Molecular Basis of Somaclonal Variation
Variants may arise as a result of more subtle changes due to single gene mutations in cultures which have cells apparently showing no karyological changes. Recessive mutations are not detected in RO plants, but express in RI progeny. The RI progeny segregates in Mendelian 3:1 ration for the trait of interest. This further confirms the mutant nature of the variant. Somaclonal variants for single recessive gene mutations have been reported in respect of maize, Nicotina sylvestris, rice and wheat. In some cases specific genetically marked strains have aided in evaluation of plants regenerated from cell cultures.
Changes in cytoplasmic genome have also been observed in somaclones. Gengenbach et. al. (1977) were succeeded in selecting resistant plants in maize combining resistance to toxin produced by Drechslera maydis with the cms T- trait. Both these traits are controlled by mtDNA. Another aspect of single gene mutation responsible for Somaclonal variation relates to transposable elements. Clourey and Kemble ( 1982) detected variation as a result of insertion of plasmid- like DNA in the mitochondrial genome of cms maize cell cultures.
Somaclonal variation may also be molecular changes caused by mitotic crossing over in regenerated plants. This could include both symmetric and asymmetric variation.

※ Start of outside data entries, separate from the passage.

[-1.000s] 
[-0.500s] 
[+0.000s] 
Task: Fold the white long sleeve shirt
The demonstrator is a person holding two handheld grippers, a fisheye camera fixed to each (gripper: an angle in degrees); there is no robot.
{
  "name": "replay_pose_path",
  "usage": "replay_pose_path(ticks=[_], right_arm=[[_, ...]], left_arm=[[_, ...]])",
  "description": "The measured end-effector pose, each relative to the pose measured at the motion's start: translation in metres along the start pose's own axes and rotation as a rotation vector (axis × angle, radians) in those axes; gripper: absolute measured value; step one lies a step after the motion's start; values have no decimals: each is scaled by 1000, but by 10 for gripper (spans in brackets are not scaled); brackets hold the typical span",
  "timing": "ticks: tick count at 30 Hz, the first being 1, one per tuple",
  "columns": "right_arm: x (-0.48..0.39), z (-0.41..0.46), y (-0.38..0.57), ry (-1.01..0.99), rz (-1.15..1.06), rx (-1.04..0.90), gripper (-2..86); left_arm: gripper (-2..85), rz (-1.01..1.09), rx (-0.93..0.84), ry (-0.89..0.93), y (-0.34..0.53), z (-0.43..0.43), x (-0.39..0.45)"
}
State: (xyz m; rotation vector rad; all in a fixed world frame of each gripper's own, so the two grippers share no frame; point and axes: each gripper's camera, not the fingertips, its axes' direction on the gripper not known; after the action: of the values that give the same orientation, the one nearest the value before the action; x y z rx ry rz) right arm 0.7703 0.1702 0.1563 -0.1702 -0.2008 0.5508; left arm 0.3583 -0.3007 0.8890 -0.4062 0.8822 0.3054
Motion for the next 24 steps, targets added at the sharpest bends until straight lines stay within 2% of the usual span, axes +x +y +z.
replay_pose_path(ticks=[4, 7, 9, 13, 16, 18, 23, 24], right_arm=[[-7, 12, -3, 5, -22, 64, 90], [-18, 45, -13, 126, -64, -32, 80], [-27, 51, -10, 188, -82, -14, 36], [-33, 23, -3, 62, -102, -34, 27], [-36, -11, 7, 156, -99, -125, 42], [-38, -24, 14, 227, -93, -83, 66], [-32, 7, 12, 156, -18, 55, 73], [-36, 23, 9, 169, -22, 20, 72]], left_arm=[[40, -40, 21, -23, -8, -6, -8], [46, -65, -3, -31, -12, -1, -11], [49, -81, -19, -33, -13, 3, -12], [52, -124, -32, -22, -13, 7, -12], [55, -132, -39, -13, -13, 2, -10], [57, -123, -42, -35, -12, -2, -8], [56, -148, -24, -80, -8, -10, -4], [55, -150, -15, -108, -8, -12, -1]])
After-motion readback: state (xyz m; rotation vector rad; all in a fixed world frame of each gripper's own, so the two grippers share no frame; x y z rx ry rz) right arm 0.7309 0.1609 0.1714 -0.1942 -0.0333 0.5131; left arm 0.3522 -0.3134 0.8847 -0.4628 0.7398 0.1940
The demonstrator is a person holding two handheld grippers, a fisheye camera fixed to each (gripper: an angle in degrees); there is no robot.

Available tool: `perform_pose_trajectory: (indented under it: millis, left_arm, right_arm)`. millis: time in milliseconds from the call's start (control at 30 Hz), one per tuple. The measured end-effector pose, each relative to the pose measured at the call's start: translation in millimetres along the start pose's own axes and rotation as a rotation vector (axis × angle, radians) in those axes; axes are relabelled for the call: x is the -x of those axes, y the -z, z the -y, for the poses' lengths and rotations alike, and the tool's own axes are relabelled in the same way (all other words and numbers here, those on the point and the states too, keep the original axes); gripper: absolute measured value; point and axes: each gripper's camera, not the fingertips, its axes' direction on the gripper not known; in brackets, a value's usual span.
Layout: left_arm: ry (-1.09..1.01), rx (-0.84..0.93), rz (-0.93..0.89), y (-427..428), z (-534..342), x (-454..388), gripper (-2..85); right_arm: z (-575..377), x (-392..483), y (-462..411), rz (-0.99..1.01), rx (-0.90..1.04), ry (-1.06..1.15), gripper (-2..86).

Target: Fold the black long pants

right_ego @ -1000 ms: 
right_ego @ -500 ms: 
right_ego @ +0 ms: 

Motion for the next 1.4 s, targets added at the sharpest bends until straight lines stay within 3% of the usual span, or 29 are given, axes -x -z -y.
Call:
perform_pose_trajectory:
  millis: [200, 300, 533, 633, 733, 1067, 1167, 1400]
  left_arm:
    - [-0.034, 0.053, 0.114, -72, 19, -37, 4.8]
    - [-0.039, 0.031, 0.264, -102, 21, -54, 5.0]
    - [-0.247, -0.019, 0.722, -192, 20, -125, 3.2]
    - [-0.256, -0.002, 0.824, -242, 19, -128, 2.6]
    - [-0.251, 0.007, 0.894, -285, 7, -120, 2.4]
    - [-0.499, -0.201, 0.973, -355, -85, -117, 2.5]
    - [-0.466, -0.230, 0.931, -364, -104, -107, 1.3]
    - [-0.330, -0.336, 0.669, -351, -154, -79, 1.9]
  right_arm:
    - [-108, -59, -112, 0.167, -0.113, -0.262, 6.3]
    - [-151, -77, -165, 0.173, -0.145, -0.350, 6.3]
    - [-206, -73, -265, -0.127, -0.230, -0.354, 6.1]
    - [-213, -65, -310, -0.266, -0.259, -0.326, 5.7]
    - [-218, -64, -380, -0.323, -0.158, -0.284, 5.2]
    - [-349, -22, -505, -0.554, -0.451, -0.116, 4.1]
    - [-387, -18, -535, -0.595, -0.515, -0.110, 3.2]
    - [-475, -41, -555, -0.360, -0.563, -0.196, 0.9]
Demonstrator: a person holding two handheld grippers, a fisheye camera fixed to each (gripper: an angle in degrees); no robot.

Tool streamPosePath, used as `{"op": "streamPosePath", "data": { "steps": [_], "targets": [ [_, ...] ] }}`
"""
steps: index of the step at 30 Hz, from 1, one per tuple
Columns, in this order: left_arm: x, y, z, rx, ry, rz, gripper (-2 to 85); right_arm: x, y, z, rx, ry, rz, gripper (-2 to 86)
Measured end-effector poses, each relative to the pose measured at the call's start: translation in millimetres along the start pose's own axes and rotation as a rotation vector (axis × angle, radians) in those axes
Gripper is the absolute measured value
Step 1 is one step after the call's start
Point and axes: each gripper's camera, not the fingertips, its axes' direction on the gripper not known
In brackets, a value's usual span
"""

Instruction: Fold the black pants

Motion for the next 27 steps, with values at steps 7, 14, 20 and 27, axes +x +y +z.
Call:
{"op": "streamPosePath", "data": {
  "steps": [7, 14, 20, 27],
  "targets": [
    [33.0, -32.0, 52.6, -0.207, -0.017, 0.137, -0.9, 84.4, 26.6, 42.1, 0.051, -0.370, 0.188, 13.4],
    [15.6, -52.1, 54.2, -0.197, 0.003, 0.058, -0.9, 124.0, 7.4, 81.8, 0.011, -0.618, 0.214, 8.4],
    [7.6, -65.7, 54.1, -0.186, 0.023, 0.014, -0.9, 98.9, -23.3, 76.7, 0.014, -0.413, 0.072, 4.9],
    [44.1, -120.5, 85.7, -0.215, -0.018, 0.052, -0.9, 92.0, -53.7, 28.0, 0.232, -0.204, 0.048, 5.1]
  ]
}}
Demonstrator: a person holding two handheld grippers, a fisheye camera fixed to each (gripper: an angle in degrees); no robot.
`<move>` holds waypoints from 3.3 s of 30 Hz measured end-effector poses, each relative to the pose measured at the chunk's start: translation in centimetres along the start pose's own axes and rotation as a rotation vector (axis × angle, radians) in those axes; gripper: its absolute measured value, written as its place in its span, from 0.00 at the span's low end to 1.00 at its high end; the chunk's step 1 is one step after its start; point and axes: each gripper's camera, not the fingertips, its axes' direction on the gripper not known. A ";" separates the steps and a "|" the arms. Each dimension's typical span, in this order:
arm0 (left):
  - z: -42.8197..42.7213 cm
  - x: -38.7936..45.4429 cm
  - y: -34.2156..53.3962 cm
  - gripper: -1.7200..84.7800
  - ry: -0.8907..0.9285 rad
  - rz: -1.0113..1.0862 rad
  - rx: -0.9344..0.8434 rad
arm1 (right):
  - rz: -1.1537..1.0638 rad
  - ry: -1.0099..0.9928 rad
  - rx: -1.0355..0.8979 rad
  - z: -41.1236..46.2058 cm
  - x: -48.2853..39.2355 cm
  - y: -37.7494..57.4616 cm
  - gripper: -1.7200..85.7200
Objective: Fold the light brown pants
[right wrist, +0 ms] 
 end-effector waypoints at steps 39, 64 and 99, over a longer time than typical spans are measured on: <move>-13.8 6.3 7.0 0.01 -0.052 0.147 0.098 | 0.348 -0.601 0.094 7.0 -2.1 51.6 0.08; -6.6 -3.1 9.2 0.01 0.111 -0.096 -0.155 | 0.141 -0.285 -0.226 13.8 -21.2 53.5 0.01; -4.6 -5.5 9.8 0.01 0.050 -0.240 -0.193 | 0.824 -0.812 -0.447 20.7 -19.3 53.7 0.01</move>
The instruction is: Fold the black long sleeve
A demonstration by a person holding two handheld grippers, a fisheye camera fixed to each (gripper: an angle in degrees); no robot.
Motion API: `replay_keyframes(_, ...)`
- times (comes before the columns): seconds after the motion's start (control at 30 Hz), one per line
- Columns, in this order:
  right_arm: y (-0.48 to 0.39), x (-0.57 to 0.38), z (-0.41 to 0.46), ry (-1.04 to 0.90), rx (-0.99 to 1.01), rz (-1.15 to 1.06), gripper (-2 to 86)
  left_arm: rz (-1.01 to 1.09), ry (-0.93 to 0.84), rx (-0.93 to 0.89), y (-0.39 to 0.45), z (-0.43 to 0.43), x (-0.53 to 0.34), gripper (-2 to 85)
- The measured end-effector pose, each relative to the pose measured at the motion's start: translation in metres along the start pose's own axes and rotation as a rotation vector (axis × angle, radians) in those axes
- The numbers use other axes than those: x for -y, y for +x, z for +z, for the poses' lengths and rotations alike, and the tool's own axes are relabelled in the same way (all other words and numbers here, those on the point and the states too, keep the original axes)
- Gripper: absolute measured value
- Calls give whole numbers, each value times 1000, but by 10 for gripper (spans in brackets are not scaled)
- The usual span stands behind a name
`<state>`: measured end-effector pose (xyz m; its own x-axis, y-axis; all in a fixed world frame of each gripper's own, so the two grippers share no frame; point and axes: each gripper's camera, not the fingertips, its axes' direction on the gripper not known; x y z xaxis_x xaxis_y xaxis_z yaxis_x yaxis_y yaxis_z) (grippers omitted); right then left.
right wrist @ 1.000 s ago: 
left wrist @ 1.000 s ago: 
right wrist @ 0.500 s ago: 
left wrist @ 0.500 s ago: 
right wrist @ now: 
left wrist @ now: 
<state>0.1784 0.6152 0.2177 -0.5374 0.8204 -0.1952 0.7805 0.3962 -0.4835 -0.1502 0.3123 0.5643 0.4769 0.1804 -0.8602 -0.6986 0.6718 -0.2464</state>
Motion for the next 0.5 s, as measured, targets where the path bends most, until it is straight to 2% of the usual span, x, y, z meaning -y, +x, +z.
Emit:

Single gene mutations by MCO may constitute s unique mechanism of inducing new genetic variations. Small changes in the structure of chromosomes could alter expression and genetic transmission of specific genes, such as deletion or duplication of a copy of gene or gene conversion during repair processes.
Revent studies have demonstrated that changes in organelle DNA, isozyme and protein prodiles correlate with the occurance of Somaclonal variation in plants (Wheat, Rice, Potato, Maize, Barley, and Flax) . somoclones of wheat show alteration in gliadin profiles, nor loci, and qualitative as well as quantitative differencesin rDNA.